2.2. Differences in Protein Flexibility at Lysosomal pH

In order to provide a comprehensive description of the functional effects of the Thr112Ala mutation at the atomic level, it is not sufficient to analyze only the static structure. Therefore, molecular dynamics (MD) simulations were conducted. These MD simulations were performed on the GALC protein in its wild-type form and also with the Thr112Ala missense mutation. An empty substrate-binding pocket was selected to resemble the structural state prior to the entry of a substrate molecule into the binding pocket, with the objective of maximizing the flexibility of the substrate-binding pocket. The protonation of the residues in GALC was selected to match cytosolic (pH 7) or lysosomal pH (pH 4.5) in order to simulate the conditions that prevail in some experimental setups (pH 7), but more importantly, to choose the conditions that are natural for a lysosomal protein (pH 4.5) such as GALC. To enable statistical analyses, four simulation runs were performed for all four cases (wt GALC at pH 7.0 and pH 4.5, as well as GALC with Thr112Ala at pH 7.0 and pH 4.5).
The first step in the analysis of the 500 ns-long MD simulations was to consider the structural stability of the protein during the simulation. For this purpose, the root-mean-square deviation (RMSD) was determined for all backbone atoms of the protein. The mean value was less than 2 Å for each of the 16 simulation runs (Figure 2a), and the maximum RMSD values were all below 3 Å (Figure 2b), indicating that the protein structure was very stable during the simulations. In a second step, the fluctuation of individual amino acids in GALC was analyzed by measuring the root-mean-square fluctuation (RMSF) of the backbone atoms. When the difference between the RMSF values for the wt GALC protein and the mutant protein with Thr112Ala was calculated for the individual amino acids at pH 7, it was noticeable that this difference was close to 0 Å across the entire protein (Figure 2c, left). Only at pH 4.5, the pH at which GALC is active in the lysosome, did we observe regions in the protein that showed more or less fluctuations (Figure 2c, right). Large differences in the fluctuation of the backbone atoms were particularly evident for the first 200 N-terminal amino acids of GALC (Figure 2d). While only a few minor differences in the RMSF of the backbone atoms could be detected at cytosolic pH (pH 7), the differences at lysosomal pH (pH 4.5) were significant. Especially around the mutation site at position 112, and also around Tyr129, a residue involved in a water-mediated interaction with Thr112 in the crystal structure of murine GALC, a larger fluctuation could be observed. In contrast, a lower degree of fluctuation was exhibited for the Thr112Ala variant in the region encompassing residues 160–170. At the end, differences in protein flexibility between the wild type and the mutant enzyme were more prominent at lysosomal than at cytosolic pH.

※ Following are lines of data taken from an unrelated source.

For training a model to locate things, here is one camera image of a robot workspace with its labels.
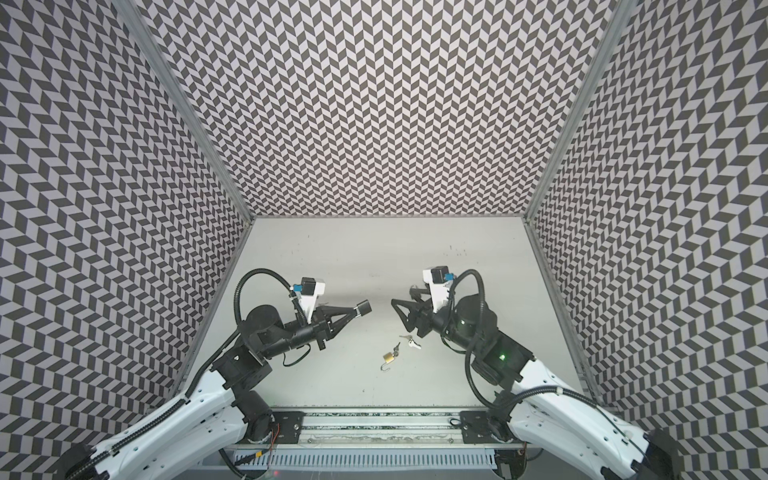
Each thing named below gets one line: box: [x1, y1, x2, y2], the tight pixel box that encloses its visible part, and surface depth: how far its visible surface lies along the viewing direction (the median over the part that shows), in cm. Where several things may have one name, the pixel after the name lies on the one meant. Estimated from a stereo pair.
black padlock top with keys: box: [353, 299, 372, 317], surface depth 68 cm
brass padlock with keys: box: [380, 342, 401, 371], surface depth 86 cm
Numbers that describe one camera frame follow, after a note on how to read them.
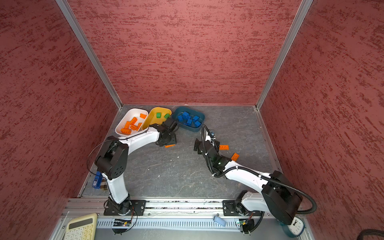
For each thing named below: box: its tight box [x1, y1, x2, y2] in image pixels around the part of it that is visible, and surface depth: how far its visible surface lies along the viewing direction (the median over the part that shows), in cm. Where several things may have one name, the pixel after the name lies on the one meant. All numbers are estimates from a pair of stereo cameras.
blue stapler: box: [92, 171, 103, 189], surface depth 81 cm
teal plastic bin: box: [171, 106, 206, 132], surface depth 111 cm
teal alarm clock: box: [279, 216, 305, 238], surface depth 67 cm
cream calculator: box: [64, 213, 98, 240], surface depth 68 cm
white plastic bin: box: [115, 108, 149, 137], surface depth 108 cm
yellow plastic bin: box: [141, 107, 172, 131], surface depth 113 cm
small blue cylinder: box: [213, 215, 226, 227], surface depth 70 cm
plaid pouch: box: [100, 181, 108, 191], surface depth 80 cm
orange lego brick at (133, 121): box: [129, 117, 138, 125], surface depth 111 cm
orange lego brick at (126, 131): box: [120, 128, 132, 135], surface depth 105 cm
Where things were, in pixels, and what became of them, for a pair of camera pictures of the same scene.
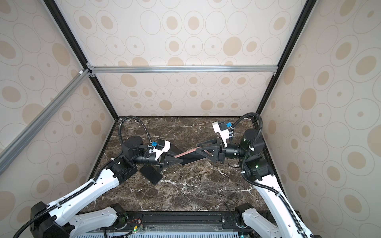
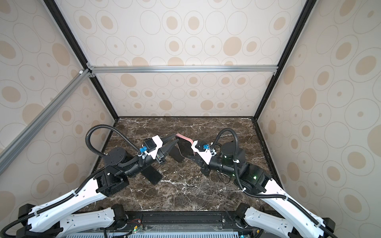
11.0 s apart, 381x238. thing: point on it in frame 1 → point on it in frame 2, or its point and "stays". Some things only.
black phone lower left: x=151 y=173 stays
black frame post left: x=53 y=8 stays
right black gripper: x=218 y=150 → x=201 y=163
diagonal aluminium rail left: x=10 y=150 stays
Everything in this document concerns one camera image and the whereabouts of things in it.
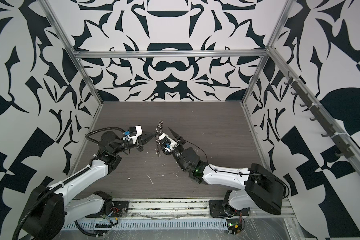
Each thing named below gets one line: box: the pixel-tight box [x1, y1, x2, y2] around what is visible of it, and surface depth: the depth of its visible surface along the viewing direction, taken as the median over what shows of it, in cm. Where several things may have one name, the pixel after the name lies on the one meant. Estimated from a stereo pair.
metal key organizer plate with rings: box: [155, 120, 164, 157], surface depth 70 cm
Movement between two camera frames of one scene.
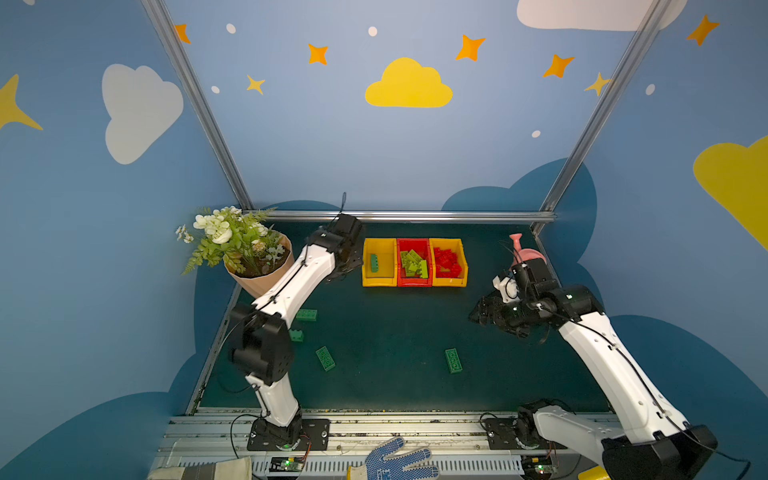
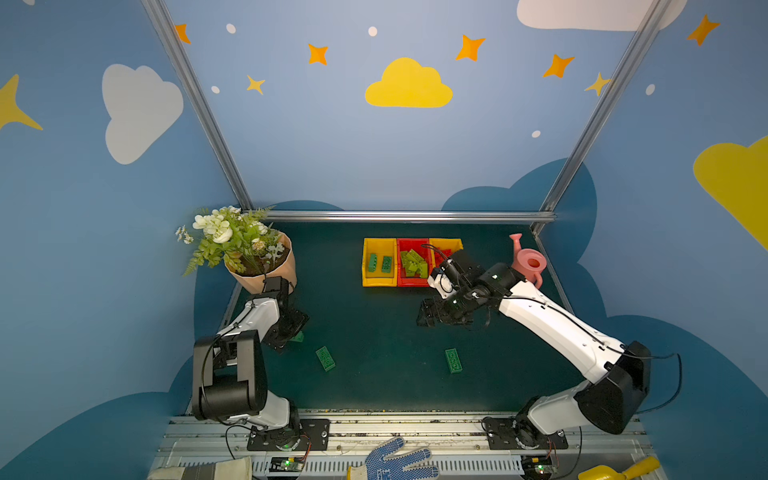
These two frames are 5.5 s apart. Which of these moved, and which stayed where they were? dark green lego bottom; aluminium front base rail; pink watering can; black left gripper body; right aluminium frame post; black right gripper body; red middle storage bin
Moved: black left gripper body; black right gripper body
Stayed: pink watering can; dark green lego bottom; right aluminium frame post; aluminium front base rail; red middle storage bin
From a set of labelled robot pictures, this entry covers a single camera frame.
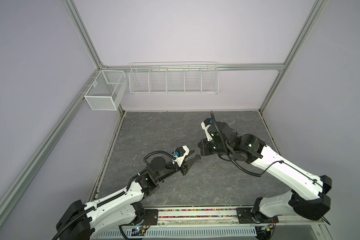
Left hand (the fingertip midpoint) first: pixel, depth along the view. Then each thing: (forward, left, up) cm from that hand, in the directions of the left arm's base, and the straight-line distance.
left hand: (196, 155), depth 68 cm
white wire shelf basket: (+55, +9, +5) cm, 56 cm away
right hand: (+3, -1, +4) cm, 5 cm away
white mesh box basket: (+55, +56, -2) cm, 78 cm away
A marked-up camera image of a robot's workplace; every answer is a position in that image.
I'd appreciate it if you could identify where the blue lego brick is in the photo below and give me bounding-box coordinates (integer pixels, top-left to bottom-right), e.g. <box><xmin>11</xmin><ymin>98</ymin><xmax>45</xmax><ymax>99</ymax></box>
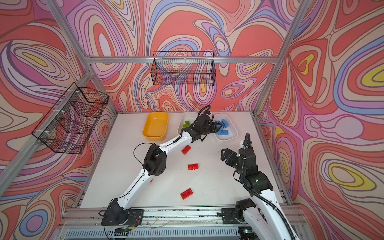
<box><xmin>221</xmin><ymin>119</ymin><xmax>229</xmax><ymax>128</ymax></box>
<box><xmin>216</xmin><ymin>130</ymin><xmax>229</xmax><ymax>136</ymax></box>

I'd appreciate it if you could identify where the green lego brick bottom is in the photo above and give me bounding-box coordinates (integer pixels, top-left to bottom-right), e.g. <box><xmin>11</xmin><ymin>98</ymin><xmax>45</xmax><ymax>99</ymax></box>
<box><xmin>183</xmin><ymin>121</ymin><xmax>191</xmax><ymax>129</ymax></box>

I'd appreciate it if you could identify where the red lego brick top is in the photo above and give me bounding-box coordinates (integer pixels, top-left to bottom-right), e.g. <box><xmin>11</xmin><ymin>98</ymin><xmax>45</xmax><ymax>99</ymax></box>
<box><xmin>182</xmin><ymin>145</ymin><xmax>192</xmax><ymax>155</ymax></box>

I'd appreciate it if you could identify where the red lego brick bottom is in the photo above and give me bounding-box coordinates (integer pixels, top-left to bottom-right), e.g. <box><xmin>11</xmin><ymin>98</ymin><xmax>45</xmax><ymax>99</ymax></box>
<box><xmin>180</xmin><ymin>188</ymin><xmax>194</xmax><ymax>200</ymax></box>

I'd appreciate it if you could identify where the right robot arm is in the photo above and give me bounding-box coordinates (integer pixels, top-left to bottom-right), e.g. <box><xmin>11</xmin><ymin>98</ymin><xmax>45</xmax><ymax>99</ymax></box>
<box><xmin>221</xmin><ymin>148</ymin><xmax>299</xmax><ymax>240</ymax></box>

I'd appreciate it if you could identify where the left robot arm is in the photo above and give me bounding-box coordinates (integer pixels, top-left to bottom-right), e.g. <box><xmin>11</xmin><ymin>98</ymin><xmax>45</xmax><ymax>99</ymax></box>
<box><xmin>101</xmin><ymin>111</ymin><xmax>223</xmax><ymax>226</ymax></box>

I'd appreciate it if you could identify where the right white plastic container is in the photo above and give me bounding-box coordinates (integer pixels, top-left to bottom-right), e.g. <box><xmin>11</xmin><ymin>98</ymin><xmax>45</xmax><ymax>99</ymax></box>
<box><xmin>214</xmin><ymin>113</ymin><xmax>238</xmax><ymax>142</ymax></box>

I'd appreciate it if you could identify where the white plastic container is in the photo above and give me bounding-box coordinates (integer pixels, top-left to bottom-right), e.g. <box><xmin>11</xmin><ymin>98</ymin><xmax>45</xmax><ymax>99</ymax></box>
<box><xmin>214</xmin><ymin>113</ymin><xmax>238</xmax><ymax>142</ymax></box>
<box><xmin>178</xmin><ymin>112</ymin><xmax>198</xmax><ymax>140</ymax></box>

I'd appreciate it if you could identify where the middle white plastic container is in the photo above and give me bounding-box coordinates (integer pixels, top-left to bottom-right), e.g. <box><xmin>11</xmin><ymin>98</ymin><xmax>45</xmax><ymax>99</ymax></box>
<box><xmin>178</xmin><ymin>112</ymin><xmax>198</xmax><ymax>140</ymax></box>

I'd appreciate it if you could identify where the red lego brick on side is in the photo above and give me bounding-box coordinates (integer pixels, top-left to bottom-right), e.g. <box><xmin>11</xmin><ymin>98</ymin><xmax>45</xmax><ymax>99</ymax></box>
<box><xmin>188</xmin><ymin>164</ymin><xmax>199</xmax><ymax>171</ymax></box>

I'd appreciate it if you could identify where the yellow plastic container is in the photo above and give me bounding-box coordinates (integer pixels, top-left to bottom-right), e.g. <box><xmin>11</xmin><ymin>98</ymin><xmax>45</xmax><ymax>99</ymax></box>
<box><xmin>143</xmin><ymin>112</ymin><xmax>169</xmax><ymax>142</ymax></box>

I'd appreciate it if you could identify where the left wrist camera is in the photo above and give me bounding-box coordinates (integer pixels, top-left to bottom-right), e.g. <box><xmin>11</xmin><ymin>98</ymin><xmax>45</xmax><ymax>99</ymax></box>
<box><xmin>199</xmin><ymin>111</ymin><xmax>214</xmax><ymax>121</ymax></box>

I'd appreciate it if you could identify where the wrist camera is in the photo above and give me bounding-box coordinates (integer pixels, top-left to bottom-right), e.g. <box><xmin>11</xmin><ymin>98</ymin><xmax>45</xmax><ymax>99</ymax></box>
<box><xmin>199</xmin><ymin>111</ymin><xmax>214</xmax><ymax>121</ymax></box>
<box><xmin>239</xmin><ymin>146</ymin><xmax>247</xmax><ymax>158</ymax></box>

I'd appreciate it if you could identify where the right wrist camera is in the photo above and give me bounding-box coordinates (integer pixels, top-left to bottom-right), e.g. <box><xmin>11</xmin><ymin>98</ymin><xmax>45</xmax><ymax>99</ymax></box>
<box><xmin>239</xmin><ymin>146</ymin><xmax>247</xmax><ymax>158</ymax></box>

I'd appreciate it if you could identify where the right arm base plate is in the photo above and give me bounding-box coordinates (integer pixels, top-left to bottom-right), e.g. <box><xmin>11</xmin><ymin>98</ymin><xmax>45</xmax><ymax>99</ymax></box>
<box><xmin>218</xmin><ymin>208</ymin><xmax>247</xmax><ymax>225</ymax></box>

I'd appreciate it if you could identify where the back black wire basket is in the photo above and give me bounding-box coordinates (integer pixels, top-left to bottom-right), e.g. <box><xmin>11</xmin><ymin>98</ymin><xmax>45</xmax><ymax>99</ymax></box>
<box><xmin>151</xmin><ymin>51</ymin><xmax>217</xmax><ymax>86</ymax></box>

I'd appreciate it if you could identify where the black wire basket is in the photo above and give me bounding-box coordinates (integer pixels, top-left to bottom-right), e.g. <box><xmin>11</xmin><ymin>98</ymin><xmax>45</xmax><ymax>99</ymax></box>
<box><xmin>32</xmin><ymin>83</ymin><xmax>109</xmax><ymax>155</ymax></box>
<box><xmin>151</xmin><ymin>51</ymin><xmax>217</xmax><ymax>86</ymax></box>

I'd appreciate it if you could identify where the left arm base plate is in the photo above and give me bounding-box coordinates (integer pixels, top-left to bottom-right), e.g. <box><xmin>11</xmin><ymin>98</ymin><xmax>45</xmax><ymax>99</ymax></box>
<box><xmin>99</xmin><ymin>209</ymin><xmax>144</xmax><ymax>227</ymax></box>

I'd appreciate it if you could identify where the left black wire basket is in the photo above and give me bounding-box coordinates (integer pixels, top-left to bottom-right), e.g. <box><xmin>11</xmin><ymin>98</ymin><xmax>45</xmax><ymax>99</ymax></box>
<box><xmin>32</xmin><ymin>83</ymin><xmax>109</xmax><ymax>155</ymax></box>

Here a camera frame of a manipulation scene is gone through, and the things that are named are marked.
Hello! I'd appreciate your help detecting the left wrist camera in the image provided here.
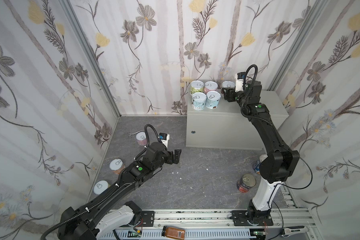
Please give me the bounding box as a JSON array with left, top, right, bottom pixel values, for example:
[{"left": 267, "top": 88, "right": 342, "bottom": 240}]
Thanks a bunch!
[{"left": 159, "top": 133, "right": 170, "bottom": 148}]

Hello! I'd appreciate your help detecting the grey metal cabinet box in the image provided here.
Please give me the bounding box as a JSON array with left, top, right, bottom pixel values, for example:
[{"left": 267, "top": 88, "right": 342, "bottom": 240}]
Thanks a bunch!
[{"left": 185, "top": 87, "right": 289, "bottom": 150}]

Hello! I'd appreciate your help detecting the blue label can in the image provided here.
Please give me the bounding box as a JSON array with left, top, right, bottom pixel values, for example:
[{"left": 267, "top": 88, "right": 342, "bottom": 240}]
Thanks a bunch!
[{"left": 253, "top": 154, "right": 268, "bottom": 175}]

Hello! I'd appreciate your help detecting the pink label can back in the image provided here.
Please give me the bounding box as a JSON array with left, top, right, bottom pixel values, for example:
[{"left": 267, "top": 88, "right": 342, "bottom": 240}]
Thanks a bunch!
[{"left": 136, "top": 132, "right": 147, "bottom": 146}]

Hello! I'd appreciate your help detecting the white handled tool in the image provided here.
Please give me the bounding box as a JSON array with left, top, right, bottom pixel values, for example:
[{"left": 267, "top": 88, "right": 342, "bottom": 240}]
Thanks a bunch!
[{"left": 281, "top": 226, "right": 309, "bottom": 238}]

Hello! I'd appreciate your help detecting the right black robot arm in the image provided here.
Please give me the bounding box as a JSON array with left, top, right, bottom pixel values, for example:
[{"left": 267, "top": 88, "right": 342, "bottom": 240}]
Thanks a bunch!
[{"left": 222, "top": 64, "right": 302, "bottom": 226}]

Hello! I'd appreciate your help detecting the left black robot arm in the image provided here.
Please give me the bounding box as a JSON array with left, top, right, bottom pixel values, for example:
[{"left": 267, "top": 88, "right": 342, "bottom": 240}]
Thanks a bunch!
[{"left": 41, "top": 124, "right": 182, "bottom": 240}]

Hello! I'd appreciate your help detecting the green label can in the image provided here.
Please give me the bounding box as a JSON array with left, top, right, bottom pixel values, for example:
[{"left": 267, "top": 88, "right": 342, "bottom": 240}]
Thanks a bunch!
[{"left": 191, "top": 80, "right": 205, "bottom": 95}]

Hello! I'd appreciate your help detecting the orange label can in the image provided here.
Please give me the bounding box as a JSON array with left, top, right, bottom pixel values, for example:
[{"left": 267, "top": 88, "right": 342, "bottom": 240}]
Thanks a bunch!
[{"left": 109, "top": 159, "right": 126, "bottom": 175}]

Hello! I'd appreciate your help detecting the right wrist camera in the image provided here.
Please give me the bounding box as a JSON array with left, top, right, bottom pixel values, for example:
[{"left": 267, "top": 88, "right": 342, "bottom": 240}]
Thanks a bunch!
[{"left": 235, "top": 72, "right": 247, "bottom": 93}]

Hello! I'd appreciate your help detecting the red dark label can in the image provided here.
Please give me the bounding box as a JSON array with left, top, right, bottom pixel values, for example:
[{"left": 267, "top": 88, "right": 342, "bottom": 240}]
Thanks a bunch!
[{"left": 237, "top": 174, "right": 257, "bottom": 193}]

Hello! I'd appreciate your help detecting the pink label can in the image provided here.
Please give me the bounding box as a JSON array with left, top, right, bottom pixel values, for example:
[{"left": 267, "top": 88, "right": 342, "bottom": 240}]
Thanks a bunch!
[
  {"left": 204, "top": 81, "right": 219, "bottom": 94},
  {"left": 136, "top": 132, "right": 147, "bottom": 146}
]

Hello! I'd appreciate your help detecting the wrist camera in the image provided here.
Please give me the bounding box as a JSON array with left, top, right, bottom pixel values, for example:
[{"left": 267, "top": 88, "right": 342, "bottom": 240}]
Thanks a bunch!
[
  {"left": 159, "top": 133, "right": 170, "bottom": 148},
  {"left": 235, "top": 72, "right": 247, "bottom": 93}
]

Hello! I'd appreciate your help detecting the yellow label can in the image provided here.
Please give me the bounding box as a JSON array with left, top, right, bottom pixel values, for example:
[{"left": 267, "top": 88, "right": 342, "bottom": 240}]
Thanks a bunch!
[{"left": 93, "top": 180, "right": 110, "bottom": 195}]

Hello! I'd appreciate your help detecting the orange brown bottle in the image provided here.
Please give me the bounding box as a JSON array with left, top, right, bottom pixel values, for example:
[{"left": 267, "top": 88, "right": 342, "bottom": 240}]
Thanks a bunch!
[{"left": 162, "top": 226, "right": 186, "bottom": 240}]

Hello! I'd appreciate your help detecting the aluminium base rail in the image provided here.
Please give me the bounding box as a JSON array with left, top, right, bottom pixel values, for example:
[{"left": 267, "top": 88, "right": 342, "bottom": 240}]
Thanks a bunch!
[{"left": 98, "top": 208, "right": 322, "bottom": 240}]

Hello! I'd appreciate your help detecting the teal can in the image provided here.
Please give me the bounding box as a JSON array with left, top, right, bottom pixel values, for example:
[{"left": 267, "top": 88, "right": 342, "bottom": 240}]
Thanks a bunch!
[
  {"left": 222, "top": 81, "right": 236, "bottom": 89},
  {"left": 206, "top": 91, "right": 221, "bottom": 109},
  {"left": 192, "top": 92, "right": 207, "bottom": 111}
]

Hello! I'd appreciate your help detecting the pink label can front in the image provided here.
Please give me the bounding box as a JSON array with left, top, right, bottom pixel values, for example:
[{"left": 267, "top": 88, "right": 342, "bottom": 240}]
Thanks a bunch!
[{"left": 204, "top": 81, "right": 219, "bottom": 94}]

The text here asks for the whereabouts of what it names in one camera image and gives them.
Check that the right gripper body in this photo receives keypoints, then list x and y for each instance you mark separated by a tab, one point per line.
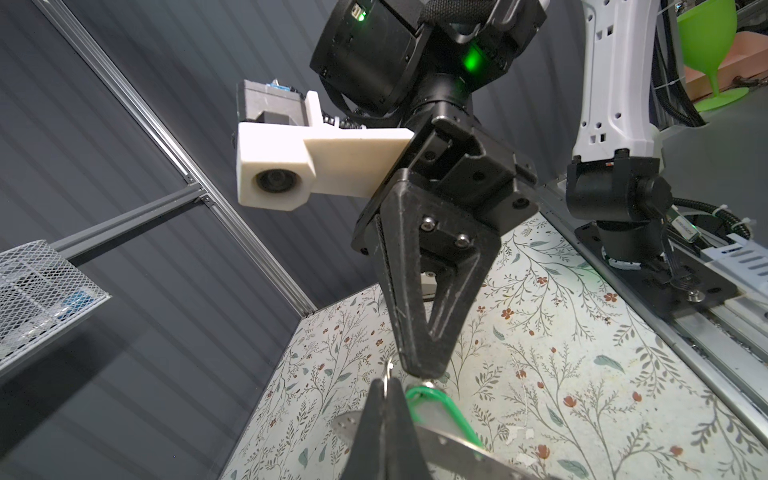
455	182

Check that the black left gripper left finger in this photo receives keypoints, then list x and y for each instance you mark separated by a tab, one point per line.
367	454

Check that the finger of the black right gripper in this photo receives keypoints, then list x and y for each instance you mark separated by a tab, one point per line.
385	233
447	277

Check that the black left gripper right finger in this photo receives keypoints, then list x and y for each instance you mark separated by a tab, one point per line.
403	455

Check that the key with green tag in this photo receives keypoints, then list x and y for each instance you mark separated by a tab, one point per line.
430	406

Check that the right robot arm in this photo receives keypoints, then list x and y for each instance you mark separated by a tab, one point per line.
486	119

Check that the green plastic goblet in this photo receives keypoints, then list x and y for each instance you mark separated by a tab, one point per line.
707	32

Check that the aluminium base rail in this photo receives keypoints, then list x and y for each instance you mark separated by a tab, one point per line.
719	330

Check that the white wire basket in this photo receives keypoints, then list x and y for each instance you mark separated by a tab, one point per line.
43	297

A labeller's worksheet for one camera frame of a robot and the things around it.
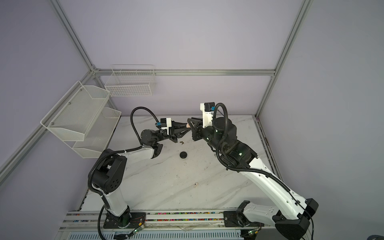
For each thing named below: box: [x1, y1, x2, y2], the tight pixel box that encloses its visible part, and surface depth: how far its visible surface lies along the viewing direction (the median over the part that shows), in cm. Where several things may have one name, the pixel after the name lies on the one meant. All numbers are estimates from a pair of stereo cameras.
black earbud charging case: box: [179, 151, 188, 159], surface depth 100 cm

2.3. Thr112Ala: Higher Local Flexibility in the Vicinity Around Residue 112

Analyzing the RMSF values for the individual amino acids in the vicinity of the mutation site at position 112, the GALC mutant Thr112Ala showed significantly higher RMSF values for Thr112/Ala112 at cytosolic and Tyr129 at lysosomal pH (Figure 3a). In order to understand the differences around the mutation site at position 112 in detail, further analyses based on the amino acid Thr112 or Ala112 were necessary. Analysis of the electrostatic interaction energy showed that alanine at position 112 exhibits diminished levels of electrostatic interactions compared to Thr112 at both cytosolic and lysosomal pH due to its non-polar side chain (Figure 3b), which also causes the loss of the hydrogen bond with Gly512 due to the missing hydroxyl group (cf. Figure 1b).
As the homology model showed fewer interactions of Ala112 compared to Thr112 (Figure 1b), we hypothesized that a reduced number of contacts in the Thr112Ala variant was also responsible for the higher flexibility of the protein at lysosomal pH (pH 4.5) (Figure 2d and Figure 3a). At cytosolic and, also, at lysosomal pH, we observed that the alanine at position 112 had fewer contacts with other amino acids from GALC (distance criterion: 5 Å; Figure 3c). At this point, it could be assumed that this is due to differences in side chain interactions. To test this, we analyzed with which other amino acids from GALC the Thr112 in the wild type or the Ala112 in the mutant GALC variant interacts (Figure 3d). Only interactions that lasted at least 5% of the simulation time (at least 25 ns) were included in this analysis. This revealed differences in the number of contacts with the residues immediately adjacent to the mutation site (Asp105 to Pro114), as well as much more significant differences with the region Asp509 to Val513 (Figure 3e). Thus, the Thr112Ala mutation led to enhanced protein flexibility due to fewer contacts of the non-polar alanine side chain.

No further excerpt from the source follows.